Pulang

145 33 4
                                    

بِسْــــــــــــــــــــــمِ اللّهِ الرَّحْمَنِ الرَّحِيْم

"Seindah apa pun kota orang, tanah kelahiran akan tetap menjadi tempat untuk pulang."

°°°

Rumah sederhana berlantai satu dengan konsep modern minimalis, serta mengusung tema open space menyapa netra. Pada saat pintu terbuka, semua yang berada di dalamnya terekspos begitu saja.

Ruang tamu dan ruang keluarga yang menjadi satu padu, di sisi sebelah kiri terdapat sebuah kamar yang diperuntukkan bagi Anin, bersebelahan langsung dengan mushola plus tempat wudu yang dibiarkan terbuka, dan tepat di sampingnya terdapat sebuah kamar mandi.

Sedangkan di sisi lainnya terdapat kamar orang tua Anin yang bersandingan dengan mini perpustakaan, di sana terdapat rak buku yang sengaja didesain menyatu dengan meja dan satu buah kursi, tak ketinggalan sebuah ayunan yang terbuat dari rotan pun sengaja disimpan sebagai pemanis ruangan.

Semua itu terekspos tanpa sekat, kecuali kamar tidur dan kamar mandi yang terdapat pintu dan tidak bisa diakses oleh sembarang mata. Tak lupa sebuah dapur yang sedikit tersembunyi berada di pojokan menjadi bagian terakhir dari rumah ini.

"Gudeg pesanan Mama gak kelupaan, kan?"

"Bakpia pathok pesanan Ayah ada, kan?"

Dua pertanyaan itu menyapa rungu Anin kala dirinya baru saja membuka pintu dan mengucapkan salam. Orang tuanya ini ada-ada saja, anaknya pulang bukannya disambut atau dipeluk, ini malah bertanya perihal oleh-oleh.

"Gak ada yang nanyain kabar Anin selama di sana? Anin ngapain aja? Apakah semua berjalan baik-baik saja? Perjalanan dari Yogyakarta ke Bandung itu jauh lho, Ma, Yah," katanya setelah menjatuhkan diri di karpet yang berhadapan langsung dengan sebuah televisi.

Kedua orang tuanya terkekeh pelan, dan dengan lembut Arini menciumi seluruh wajah sang putri yang tengah merajuk. "Bagaimana liburannya, Neng?"

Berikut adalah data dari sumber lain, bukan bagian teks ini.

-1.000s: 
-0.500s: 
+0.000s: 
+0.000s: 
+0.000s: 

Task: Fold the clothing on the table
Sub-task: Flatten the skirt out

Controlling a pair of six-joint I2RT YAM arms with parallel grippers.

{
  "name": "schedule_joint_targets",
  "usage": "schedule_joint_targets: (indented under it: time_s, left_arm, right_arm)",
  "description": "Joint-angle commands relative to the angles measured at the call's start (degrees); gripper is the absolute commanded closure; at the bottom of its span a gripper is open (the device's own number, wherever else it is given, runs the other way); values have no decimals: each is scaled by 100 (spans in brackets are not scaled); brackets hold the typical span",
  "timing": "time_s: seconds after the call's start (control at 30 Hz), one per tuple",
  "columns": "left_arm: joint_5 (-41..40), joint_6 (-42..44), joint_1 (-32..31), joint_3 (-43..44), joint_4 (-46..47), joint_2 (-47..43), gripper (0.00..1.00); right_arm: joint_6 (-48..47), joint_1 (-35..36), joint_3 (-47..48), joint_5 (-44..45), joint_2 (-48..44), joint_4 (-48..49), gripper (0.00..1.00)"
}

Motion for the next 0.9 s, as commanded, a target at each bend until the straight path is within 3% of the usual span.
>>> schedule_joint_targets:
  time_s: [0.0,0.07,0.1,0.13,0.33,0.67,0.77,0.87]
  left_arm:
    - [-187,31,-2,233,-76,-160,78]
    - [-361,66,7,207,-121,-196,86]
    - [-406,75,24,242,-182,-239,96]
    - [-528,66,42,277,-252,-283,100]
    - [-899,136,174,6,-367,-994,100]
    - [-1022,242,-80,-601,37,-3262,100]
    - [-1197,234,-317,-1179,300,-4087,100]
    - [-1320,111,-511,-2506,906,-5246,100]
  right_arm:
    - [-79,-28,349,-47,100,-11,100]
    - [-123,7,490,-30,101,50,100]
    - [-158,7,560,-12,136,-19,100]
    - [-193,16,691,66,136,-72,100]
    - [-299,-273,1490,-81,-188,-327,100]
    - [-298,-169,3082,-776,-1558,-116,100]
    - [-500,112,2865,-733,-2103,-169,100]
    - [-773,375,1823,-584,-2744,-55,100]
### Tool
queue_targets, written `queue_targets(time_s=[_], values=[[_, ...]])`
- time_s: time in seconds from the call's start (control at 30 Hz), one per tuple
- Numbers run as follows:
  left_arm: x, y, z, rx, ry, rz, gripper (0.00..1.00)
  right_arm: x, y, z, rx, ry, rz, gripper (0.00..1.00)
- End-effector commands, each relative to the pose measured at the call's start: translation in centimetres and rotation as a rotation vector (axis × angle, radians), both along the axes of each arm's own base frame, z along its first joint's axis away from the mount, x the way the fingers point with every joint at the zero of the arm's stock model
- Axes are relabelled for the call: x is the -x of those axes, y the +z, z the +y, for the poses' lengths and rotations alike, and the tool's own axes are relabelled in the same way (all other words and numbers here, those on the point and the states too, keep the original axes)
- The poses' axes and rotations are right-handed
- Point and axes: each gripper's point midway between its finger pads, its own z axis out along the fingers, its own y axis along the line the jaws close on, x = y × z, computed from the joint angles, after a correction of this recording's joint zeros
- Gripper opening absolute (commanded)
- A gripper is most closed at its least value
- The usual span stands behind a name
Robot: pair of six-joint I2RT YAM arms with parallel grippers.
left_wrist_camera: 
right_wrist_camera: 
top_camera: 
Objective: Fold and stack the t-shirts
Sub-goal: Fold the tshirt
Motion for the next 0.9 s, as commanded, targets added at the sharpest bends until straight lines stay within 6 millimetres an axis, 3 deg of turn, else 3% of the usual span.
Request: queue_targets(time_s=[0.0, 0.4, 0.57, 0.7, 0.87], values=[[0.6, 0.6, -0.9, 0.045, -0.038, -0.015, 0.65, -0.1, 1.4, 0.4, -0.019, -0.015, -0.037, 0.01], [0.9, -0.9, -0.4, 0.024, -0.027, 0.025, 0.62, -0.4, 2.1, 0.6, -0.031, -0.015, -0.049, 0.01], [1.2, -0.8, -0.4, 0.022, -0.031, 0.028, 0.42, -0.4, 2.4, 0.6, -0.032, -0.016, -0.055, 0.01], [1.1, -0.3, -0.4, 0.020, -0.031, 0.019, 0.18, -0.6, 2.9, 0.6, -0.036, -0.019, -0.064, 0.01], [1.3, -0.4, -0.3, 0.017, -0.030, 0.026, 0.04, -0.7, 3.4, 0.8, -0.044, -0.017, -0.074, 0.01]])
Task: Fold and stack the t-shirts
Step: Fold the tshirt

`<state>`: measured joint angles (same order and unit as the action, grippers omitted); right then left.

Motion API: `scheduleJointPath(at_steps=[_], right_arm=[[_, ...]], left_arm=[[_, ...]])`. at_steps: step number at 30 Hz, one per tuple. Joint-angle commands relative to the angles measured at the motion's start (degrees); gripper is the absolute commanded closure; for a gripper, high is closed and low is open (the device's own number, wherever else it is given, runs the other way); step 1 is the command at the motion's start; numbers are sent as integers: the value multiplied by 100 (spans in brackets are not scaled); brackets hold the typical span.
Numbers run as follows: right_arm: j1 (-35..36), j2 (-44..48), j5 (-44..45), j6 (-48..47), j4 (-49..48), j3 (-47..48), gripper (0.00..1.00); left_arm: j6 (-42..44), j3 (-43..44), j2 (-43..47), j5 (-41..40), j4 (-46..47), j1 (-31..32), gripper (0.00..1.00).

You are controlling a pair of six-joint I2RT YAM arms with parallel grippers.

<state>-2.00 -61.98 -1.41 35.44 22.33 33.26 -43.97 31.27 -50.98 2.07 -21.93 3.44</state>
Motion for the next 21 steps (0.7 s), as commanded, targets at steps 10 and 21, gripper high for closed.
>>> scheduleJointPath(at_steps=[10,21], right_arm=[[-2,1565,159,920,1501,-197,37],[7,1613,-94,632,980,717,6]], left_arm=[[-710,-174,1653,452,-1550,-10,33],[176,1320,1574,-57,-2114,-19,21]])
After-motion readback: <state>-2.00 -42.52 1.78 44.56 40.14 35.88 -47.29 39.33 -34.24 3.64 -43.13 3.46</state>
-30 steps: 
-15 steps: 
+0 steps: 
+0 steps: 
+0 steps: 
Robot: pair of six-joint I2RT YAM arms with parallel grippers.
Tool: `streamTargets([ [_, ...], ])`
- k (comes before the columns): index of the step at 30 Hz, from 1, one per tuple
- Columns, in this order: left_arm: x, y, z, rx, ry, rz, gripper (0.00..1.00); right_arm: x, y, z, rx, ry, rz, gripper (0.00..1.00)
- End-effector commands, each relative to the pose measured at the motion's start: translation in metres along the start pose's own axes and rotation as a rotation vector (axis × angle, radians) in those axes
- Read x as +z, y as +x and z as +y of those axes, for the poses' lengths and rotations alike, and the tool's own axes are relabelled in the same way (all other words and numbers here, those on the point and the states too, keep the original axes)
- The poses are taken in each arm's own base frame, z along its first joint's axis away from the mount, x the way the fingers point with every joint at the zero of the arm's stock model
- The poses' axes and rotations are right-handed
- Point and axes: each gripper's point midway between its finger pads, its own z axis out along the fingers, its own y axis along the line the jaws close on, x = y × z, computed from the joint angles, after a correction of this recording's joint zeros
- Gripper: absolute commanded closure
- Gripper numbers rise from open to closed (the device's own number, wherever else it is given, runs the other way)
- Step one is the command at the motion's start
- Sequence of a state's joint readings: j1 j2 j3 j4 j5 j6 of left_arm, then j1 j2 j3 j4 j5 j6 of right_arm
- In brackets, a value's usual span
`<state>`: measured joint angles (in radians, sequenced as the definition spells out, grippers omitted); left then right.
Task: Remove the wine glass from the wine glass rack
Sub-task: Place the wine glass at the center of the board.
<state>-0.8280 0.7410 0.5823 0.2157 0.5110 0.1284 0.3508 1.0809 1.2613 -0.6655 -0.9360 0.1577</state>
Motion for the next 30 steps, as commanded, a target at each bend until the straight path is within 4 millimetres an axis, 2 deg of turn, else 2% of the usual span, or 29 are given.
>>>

Anin mendelik, dia tak suka dipanggil dengan sebutan tersebut. Terdengar risi di telinga. "Panggil Anindira, atau cukup Anin aja, Ma. Gak usah pake embel-embel Neng segala."

"Ya udah Nyai aja kalau gitu," serobot sang ayah yang kini sudah ikut duduk bergabung, beliau begitu bersemangat membuka koper Anin. Hendak mencari bakpia pathok pesanannya.

"Gak lucu, Yah!"

Kedua orang tuanya menggeleng dan tertawa kecil, hal itu jelas membuat Anin jengkel. Mama dan ayahnya memang senang berguyon, lain hal dengan Anin yang terlalu serius dan sedikit susah jika diajak bercanda.

"Ini rasa apa aja?" tanya sang ayah saat mendapati dua box bakpia pathok.

"Cokelat sama original, sesuai pesanan Ayah, kan?" sahut Anin.

Sang ayah mengangguk seraya mengacungkan jempolnya.

"Gudeg pesanan Mama mana?" tagih sang ibu.

"Nih," kata Anin seraya memberikannya.

"Wihhh, sama nasi hangat enak tuh," cetus sang ayah dibuat ngiler karena aroma dan rupanya yang begitu menggoda.

"Pastilah, kan gratis," timpal sang ibu yang dihadiahi gelengan pelan oleh putrinya.

"Anin capek, mau istirahat dulu," ungkap Anin seraya bangkit dari duduknya untuk bergegas ke kamar.

Kedua orang tuanya hanya mengangguk sebagai jawaban, mereka tengah sibuk dengan oleh-oleh yang dibawa sang putri. Bahkan kini sebakul nasi sudah tersaji, siap memanjakan lidah dan mengenyangkan perut masing-masing.